WHAT TO PRODUCE: Somewhere below are a line with "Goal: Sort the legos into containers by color" and a later line with "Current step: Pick". Output exactly those lines and all lines between them.
━━━━━ DATASET RECORDS
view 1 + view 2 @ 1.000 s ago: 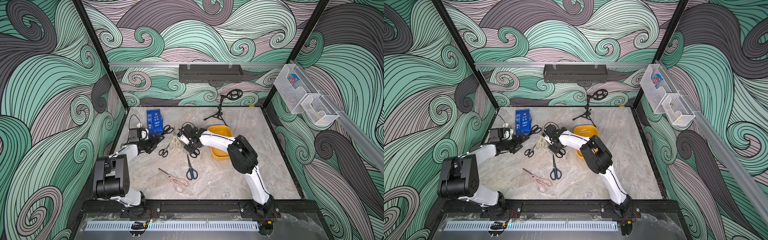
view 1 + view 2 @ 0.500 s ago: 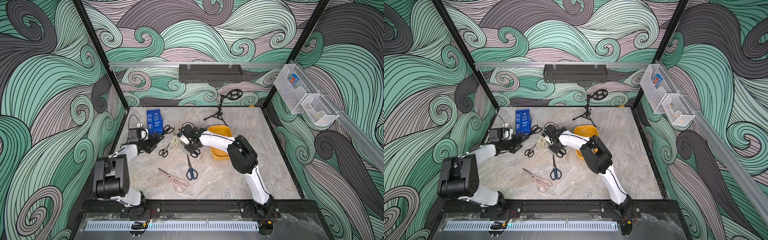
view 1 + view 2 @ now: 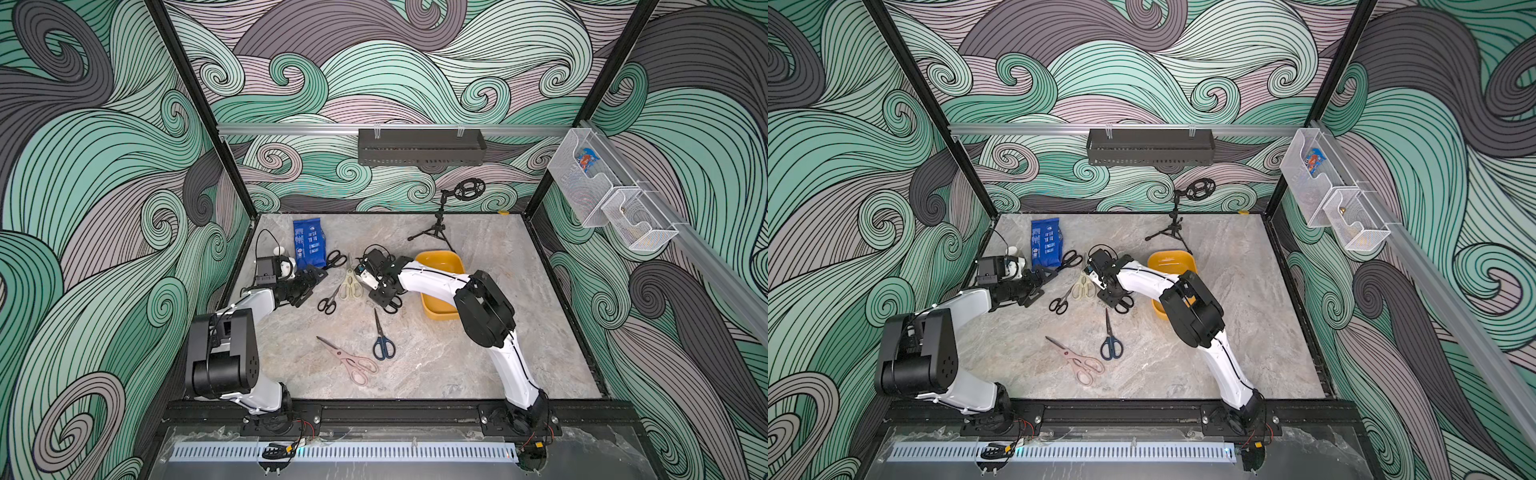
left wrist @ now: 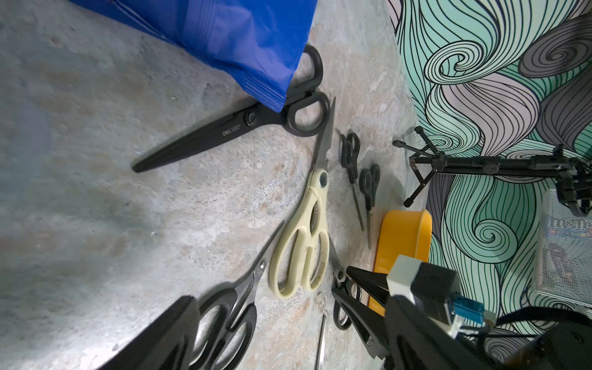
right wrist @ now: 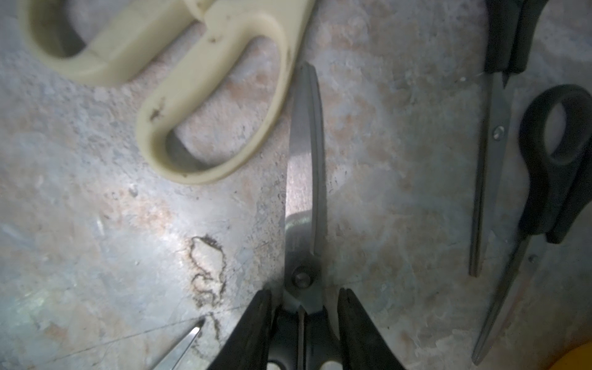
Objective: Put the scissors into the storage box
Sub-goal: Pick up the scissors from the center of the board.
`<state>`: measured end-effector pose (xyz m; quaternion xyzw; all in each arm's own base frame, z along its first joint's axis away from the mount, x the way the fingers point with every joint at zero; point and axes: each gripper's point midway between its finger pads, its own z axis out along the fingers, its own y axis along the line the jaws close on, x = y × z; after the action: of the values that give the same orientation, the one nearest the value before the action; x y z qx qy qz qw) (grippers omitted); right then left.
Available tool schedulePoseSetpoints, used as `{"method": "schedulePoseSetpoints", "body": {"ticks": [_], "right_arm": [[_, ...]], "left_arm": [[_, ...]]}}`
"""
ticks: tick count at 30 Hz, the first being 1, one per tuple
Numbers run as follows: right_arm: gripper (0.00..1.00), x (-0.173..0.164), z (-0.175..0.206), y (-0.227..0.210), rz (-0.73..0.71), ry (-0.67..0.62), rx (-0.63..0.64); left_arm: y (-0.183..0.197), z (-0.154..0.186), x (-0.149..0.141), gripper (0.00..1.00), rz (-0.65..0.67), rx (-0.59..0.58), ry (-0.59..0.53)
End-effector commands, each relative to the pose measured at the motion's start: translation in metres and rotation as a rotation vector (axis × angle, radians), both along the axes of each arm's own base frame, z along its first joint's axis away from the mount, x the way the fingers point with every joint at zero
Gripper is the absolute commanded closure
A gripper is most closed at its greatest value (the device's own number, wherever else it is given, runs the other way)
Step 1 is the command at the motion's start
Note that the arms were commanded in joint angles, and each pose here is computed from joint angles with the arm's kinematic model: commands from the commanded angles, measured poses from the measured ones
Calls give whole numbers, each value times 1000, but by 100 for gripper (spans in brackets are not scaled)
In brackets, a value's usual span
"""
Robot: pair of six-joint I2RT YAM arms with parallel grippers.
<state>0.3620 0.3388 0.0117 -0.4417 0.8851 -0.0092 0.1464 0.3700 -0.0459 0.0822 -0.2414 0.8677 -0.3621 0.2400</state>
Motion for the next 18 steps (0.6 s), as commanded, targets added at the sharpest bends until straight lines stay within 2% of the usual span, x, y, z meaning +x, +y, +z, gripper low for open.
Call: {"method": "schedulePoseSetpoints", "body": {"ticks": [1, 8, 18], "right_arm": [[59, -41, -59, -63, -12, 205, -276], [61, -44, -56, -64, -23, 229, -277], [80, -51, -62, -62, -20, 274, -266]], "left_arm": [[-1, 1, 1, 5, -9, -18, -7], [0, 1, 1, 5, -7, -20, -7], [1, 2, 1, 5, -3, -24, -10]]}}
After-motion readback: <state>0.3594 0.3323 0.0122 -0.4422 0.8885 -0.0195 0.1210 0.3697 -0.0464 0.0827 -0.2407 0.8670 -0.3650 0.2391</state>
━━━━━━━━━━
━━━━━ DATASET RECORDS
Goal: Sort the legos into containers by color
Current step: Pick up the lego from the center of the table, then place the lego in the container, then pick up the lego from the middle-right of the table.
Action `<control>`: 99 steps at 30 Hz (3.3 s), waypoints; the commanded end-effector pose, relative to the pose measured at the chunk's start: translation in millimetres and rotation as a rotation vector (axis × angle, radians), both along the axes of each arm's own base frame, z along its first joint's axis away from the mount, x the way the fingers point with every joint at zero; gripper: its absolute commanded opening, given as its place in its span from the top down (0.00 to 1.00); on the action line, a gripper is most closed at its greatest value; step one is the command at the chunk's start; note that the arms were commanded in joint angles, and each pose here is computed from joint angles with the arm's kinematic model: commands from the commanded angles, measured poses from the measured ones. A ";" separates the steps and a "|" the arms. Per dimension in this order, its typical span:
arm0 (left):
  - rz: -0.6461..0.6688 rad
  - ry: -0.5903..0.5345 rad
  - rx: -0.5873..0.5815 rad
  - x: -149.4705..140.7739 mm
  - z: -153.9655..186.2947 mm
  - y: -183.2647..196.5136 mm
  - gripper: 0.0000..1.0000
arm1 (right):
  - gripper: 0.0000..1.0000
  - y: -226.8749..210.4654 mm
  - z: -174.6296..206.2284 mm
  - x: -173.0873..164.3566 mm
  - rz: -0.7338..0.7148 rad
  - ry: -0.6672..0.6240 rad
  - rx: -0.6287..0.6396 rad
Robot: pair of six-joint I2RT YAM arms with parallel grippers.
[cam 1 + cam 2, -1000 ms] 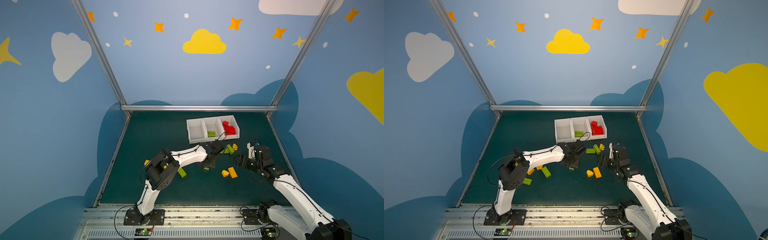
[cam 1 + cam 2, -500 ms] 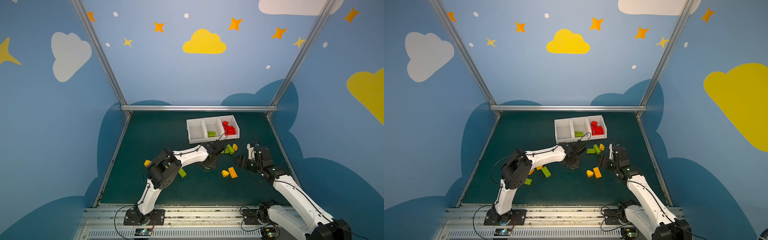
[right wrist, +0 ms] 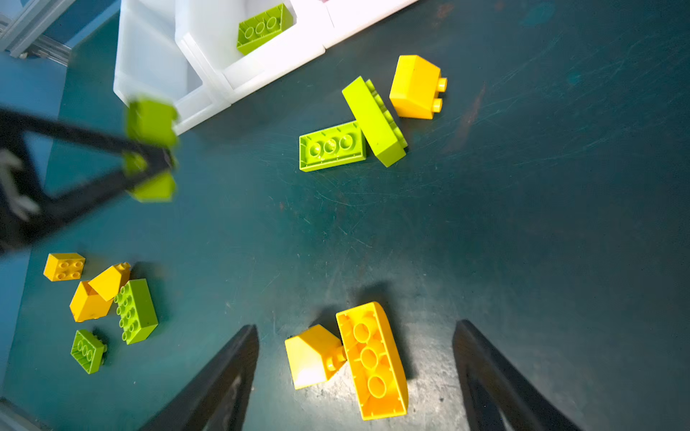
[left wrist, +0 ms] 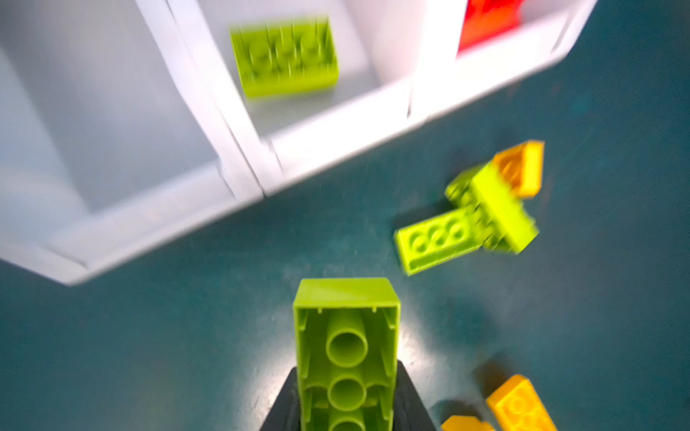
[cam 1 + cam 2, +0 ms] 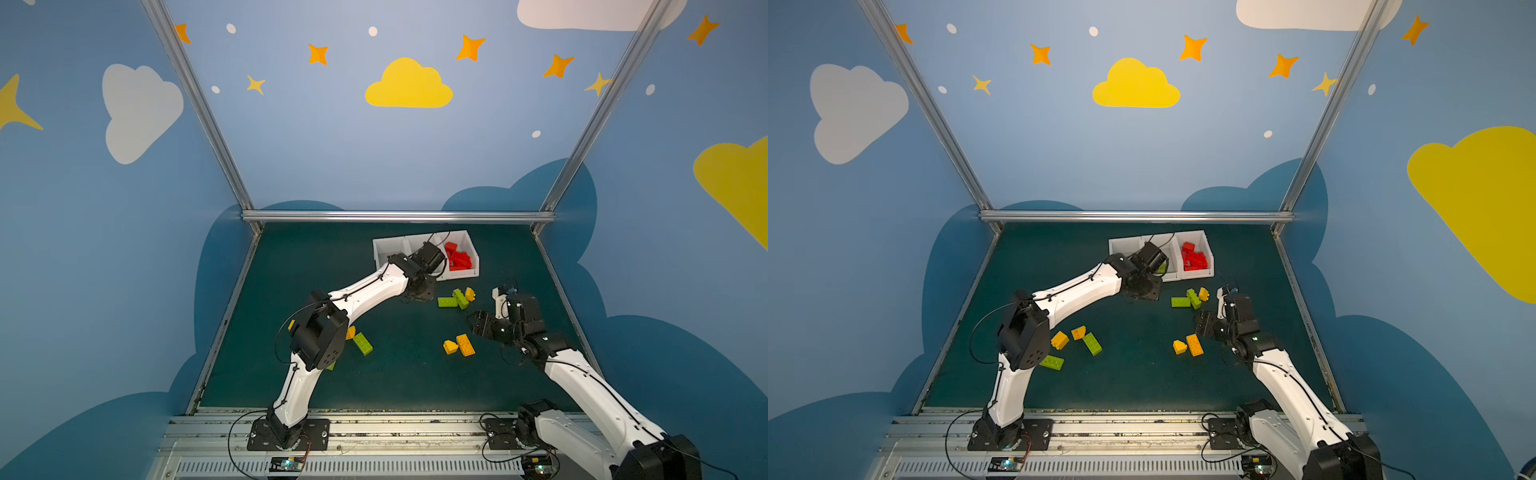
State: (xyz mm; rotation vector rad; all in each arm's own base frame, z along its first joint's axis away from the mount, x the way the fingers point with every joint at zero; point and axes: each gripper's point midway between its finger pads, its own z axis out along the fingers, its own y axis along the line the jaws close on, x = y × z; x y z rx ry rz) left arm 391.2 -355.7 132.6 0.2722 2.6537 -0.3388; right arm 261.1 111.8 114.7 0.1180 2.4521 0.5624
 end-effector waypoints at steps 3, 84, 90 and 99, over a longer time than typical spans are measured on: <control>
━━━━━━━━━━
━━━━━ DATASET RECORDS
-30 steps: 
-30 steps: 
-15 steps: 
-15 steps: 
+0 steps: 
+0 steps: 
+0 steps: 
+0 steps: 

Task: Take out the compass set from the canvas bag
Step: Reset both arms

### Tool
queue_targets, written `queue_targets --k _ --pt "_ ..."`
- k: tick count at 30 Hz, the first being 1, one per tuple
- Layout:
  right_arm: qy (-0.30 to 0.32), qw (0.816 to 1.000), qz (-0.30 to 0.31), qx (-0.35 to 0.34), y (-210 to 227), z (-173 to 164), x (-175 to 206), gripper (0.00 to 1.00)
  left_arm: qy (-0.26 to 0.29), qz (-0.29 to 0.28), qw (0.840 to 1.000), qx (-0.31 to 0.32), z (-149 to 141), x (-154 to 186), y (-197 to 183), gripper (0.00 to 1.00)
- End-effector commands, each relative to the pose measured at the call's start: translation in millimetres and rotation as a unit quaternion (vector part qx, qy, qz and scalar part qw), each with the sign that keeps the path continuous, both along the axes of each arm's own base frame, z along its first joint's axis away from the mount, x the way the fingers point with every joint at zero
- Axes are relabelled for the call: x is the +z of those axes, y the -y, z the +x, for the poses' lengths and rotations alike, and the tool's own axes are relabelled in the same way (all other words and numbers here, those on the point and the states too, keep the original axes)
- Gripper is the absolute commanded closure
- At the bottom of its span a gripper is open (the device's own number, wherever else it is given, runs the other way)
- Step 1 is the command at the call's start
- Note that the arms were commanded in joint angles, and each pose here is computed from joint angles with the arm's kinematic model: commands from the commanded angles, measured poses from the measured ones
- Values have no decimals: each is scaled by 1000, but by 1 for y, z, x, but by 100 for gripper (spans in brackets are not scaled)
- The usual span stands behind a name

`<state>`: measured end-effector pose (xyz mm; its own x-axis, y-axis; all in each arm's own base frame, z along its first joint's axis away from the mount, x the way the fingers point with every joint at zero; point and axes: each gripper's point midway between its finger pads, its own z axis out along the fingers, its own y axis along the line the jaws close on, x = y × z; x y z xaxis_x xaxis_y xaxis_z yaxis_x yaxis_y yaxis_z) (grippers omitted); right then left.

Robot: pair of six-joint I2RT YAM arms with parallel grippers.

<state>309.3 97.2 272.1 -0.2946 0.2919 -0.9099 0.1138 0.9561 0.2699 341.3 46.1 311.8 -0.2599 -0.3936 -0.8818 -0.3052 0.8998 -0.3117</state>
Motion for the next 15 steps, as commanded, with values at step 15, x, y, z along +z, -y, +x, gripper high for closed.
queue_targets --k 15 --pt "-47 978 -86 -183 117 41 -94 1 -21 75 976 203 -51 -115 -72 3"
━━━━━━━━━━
ANSWER SECTION:
Goal: Sort the legos into containers by color
Current step: Pick up the lego from the center of the table, then place the lego in the container, then pick up the lego from the middle-right of the table.

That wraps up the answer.